State v. Dubray
A-16-962
| Neb. Ct. App. | Mar 28, 2017Background
- Dominick Dubray was convicted of two murders (February 2012); police seized multiple personal items from the residence he shared with victim Catalina Chavez.
- After his criminal proceedings concluded, Dubray moved for return of seized property (May 2015), claiming ownership of items including two iPods, a purse with cash, clothing, shoes, and multiple pieces of jewelry.
- At an initial hearing the district court returned only a coat and shoes, denying the remainder for failure to prove ownership; this court reversed and remanded, holding Dubray presumptively entitled to return of seized property unless the State proved a superior claim.
- On remand Dubray renewed his motion; an evidentiary hearing was held where the State presented Chavez’s sister, who identified many items as belonging to Chavez or her half-brother and identified some items as Dubray’s.
- The district court found the sister credible, granted return of the coat, shoes, and certain jewelry items, and denied return of the purse, cash, most jewelry, and an iPod; Dubray appealed.
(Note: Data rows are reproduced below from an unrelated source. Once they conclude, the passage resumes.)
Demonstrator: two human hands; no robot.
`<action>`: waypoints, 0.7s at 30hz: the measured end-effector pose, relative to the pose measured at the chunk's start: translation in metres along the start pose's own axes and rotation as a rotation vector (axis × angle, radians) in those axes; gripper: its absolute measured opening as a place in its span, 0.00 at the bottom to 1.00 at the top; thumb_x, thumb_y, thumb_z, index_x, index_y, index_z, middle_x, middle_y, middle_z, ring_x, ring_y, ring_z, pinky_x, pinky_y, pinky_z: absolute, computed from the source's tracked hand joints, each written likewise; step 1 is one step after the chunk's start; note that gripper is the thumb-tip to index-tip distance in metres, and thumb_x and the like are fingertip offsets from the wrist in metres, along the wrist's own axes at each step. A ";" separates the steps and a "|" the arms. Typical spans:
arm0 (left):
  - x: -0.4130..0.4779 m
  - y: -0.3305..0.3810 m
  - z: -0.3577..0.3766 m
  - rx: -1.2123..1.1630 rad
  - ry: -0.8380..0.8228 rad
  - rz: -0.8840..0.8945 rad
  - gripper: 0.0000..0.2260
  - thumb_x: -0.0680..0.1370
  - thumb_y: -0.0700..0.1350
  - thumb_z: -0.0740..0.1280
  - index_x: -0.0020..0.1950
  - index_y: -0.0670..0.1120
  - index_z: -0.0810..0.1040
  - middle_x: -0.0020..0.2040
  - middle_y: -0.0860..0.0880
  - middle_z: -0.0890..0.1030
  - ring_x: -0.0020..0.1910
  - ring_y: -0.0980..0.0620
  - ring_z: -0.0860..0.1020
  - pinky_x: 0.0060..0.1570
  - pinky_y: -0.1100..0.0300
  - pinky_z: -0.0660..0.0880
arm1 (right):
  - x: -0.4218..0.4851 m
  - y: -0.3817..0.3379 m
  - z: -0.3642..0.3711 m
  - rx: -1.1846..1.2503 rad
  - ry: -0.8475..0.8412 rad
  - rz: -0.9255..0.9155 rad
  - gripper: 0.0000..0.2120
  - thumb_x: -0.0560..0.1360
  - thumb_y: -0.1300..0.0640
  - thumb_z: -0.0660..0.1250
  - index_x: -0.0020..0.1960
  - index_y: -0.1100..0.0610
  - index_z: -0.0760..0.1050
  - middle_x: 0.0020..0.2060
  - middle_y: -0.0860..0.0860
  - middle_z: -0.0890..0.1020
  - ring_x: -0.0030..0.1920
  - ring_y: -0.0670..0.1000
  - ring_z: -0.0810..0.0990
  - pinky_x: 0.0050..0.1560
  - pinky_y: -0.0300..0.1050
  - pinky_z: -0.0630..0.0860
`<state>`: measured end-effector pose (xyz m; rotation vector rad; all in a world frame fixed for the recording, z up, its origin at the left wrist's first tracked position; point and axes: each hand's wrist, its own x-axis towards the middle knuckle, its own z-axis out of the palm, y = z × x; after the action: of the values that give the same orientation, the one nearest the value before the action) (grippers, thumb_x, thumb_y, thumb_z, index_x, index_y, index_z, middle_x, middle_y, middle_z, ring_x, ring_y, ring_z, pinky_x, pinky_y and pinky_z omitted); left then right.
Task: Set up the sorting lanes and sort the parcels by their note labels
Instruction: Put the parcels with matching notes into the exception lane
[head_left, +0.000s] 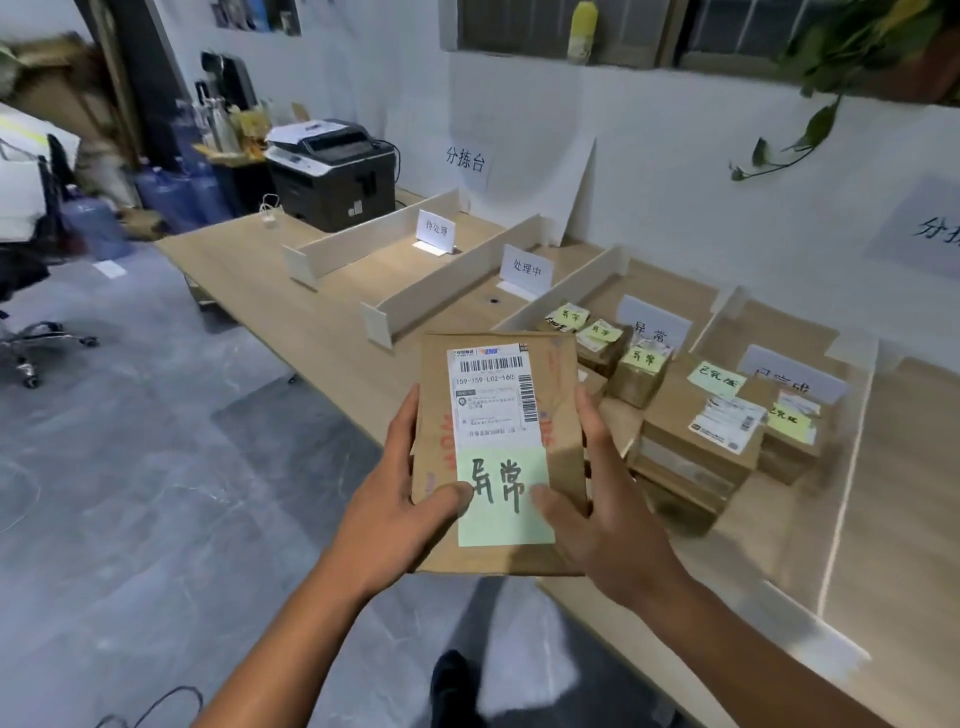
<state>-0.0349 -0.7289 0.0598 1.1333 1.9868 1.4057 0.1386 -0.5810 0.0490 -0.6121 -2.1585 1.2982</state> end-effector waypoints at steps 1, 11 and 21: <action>0.016 -0.008 -0.006 -0.005 -0.009 0.000 0.44 0.69 0.60 0.70 0.78 0.73 0.49 0.69 0.71 0.73 0.66 0.60 0.76 0.67 0.41 0.73 | 0.014 0.005 0.005 0.012 -0.003 0.011 0.44 0.73 0.43 0.68 0.78 0.28 0.43 0.75 0.42 0.67 0.72 0.47 0.72 0.69 0.59 0.72; 0.209 -0.082 -0.027 0.009 -0.275 -0.031 0.42 0.71 0.63 0.71 0.77 0.75 0.47 0.68 0.72 0.74 0.63 0.67 0.77 0.62 0.49 0.77 | 0.151 0.077 0.048 0.054 0.185 0.229 0.44 0.71 0.41 0.69 0.77 0.27 0.46 0.74 0.37 0.68 0.70 0.45 0.74 0.67 0.56 0.76; 0.375 -0.106 0.032 -0.059 -0.621 -0.075 0.39 0.72 0.60 0.70 0.71 0.81 0.47 0.63 0.71 0.78 0.59 0.63 0.82 0.60 0.49 0.80 | 0.240 0.128 0.014 -0.106 0.437 0.491 0.45 0.75 0.40 0.71 0.75 0.24 0.41 0.72 0.20 0.54 0.71 0.25 0.57 0.74 0.43 0.63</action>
<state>-0.2588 -0.4178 -0.0150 1.2611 1.5135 0.9129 -0.0371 -0.3847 -0.0189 -1.3953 -1.7769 1.1422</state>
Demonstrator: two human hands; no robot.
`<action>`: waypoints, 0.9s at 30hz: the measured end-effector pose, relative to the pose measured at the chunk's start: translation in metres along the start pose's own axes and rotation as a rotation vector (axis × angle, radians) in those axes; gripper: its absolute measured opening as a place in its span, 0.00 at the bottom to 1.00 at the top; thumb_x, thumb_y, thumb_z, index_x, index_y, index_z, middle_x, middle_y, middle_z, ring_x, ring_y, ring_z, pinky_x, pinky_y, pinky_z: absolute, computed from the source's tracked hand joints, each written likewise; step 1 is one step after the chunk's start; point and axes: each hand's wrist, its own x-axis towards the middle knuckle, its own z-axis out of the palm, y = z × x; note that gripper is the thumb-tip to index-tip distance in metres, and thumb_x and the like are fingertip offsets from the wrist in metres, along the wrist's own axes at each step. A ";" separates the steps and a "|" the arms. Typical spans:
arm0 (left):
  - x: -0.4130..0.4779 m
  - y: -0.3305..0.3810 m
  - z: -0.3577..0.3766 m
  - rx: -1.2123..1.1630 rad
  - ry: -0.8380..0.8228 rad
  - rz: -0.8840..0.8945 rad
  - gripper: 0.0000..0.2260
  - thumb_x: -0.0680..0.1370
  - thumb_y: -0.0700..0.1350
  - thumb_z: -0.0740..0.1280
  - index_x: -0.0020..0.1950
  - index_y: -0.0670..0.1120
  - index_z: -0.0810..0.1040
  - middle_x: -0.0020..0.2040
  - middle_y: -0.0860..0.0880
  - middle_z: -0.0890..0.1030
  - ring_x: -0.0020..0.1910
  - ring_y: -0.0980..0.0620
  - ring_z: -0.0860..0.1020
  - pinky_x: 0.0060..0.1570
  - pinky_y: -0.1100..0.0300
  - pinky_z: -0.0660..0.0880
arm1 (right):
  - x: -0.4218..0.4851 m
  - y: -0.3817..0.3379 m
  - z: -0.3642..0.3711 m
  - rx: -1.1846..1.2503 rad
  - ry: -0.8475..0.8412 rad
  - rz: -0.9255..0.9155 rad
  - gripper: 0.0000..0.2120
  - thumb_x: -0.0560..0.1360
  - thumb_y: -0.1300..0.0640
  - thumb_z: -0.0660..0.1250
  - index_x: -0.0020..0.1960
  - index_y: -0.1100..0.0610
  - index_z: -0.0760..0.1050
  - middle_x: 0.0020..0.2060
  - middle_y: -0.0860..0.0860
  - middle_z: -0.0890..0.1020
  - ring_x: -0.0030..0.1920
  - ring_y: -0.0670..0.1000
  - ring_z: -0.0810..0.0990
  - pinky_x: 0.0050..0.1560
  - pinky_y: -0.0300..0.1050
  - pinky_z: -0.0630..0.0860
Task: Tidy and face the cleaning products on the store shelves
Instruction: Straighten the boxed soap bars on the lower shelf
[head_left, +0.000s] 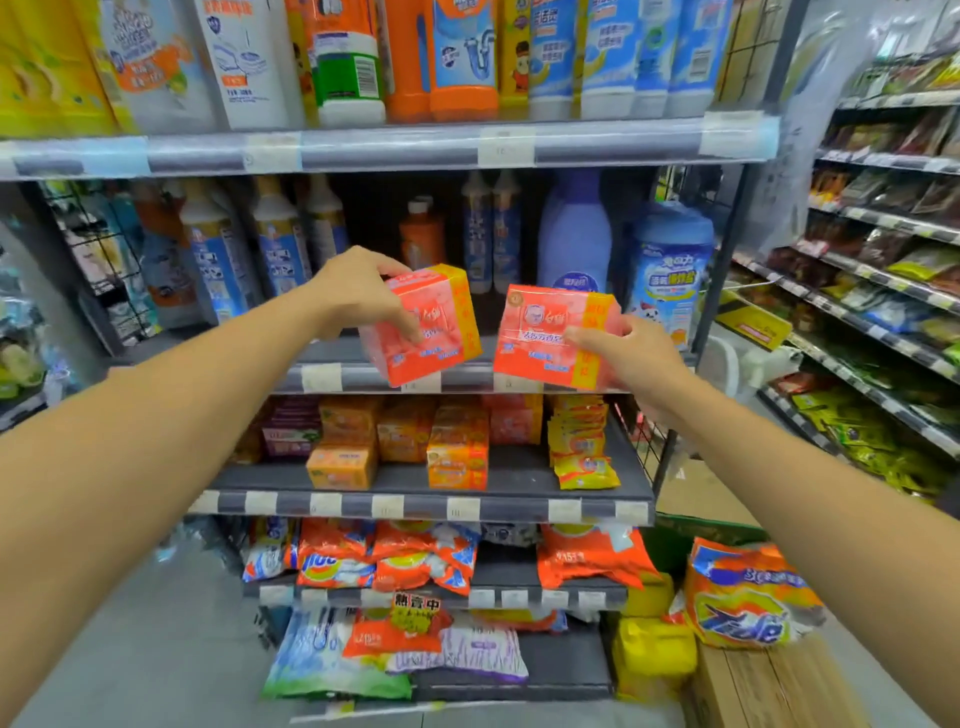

- The appellate court affirmed: remand permitted an evidentiary hearing; the State rebutted Dubray’s presumption of ownership for specific items; no due process violation or reversible error on alleged perjury.
Issues
| Issue | Plaintiff's Argument | Defendant's Argument | Held |
|---|---|---|---|
| Whether the district court exceeded the scope of this court's remand by holding an evidentiary hearing | Dubray: remand required immediate return of all seized property; no further evidence allowed | State: remand allowed further proceedings; court may receive evidence to determine ownership | Held: General remand permitted evidentiary hearing; court did not exceed mandate |
| Whether Dubray was presumptively entitled to return of seized property and whether the State bore burden to rebut | Dubray: presumption of ownership entitles him to return of all items seized from residence | State: presumption may be rebutted by evidence of superior title or continuing government interest | Held: Presumption applies but State may rebut; State presented credible evidence of superior title for certain items, so denial of those items proper |
| Whether forfeiture proceedings were required or Dubray’s due process rights were violated by denying return absent forfeiture | Dubray: forfeiture procedure (and notice) required before denying return; due process violated | State: forfeiture statute invoked by Dubray applies to drug forfeiture, not murder investigation property; notice and hearing occurred | Held: Forfeiture statute inapplicable; Dubray had notice and opportunity to be heard; no due process violation |
| Whether the district court relied on perjured testimony (statutory false testimony claim) | Dubray: Chavez’s sister testified falsely; court improperly relied on perjured testimony | State: sister’s testimony was evidentiary and credibility was for trial court to assess | Held: No basis to overturn credibility determination; perjury statute not applicable to this collateral proceeding |
Key Cases Cited
- State v. Agee, 274 Neb. 445 (2007) (presumption of return of seized property after criminal proceedings; government bears burden to show legitimate reason to retain)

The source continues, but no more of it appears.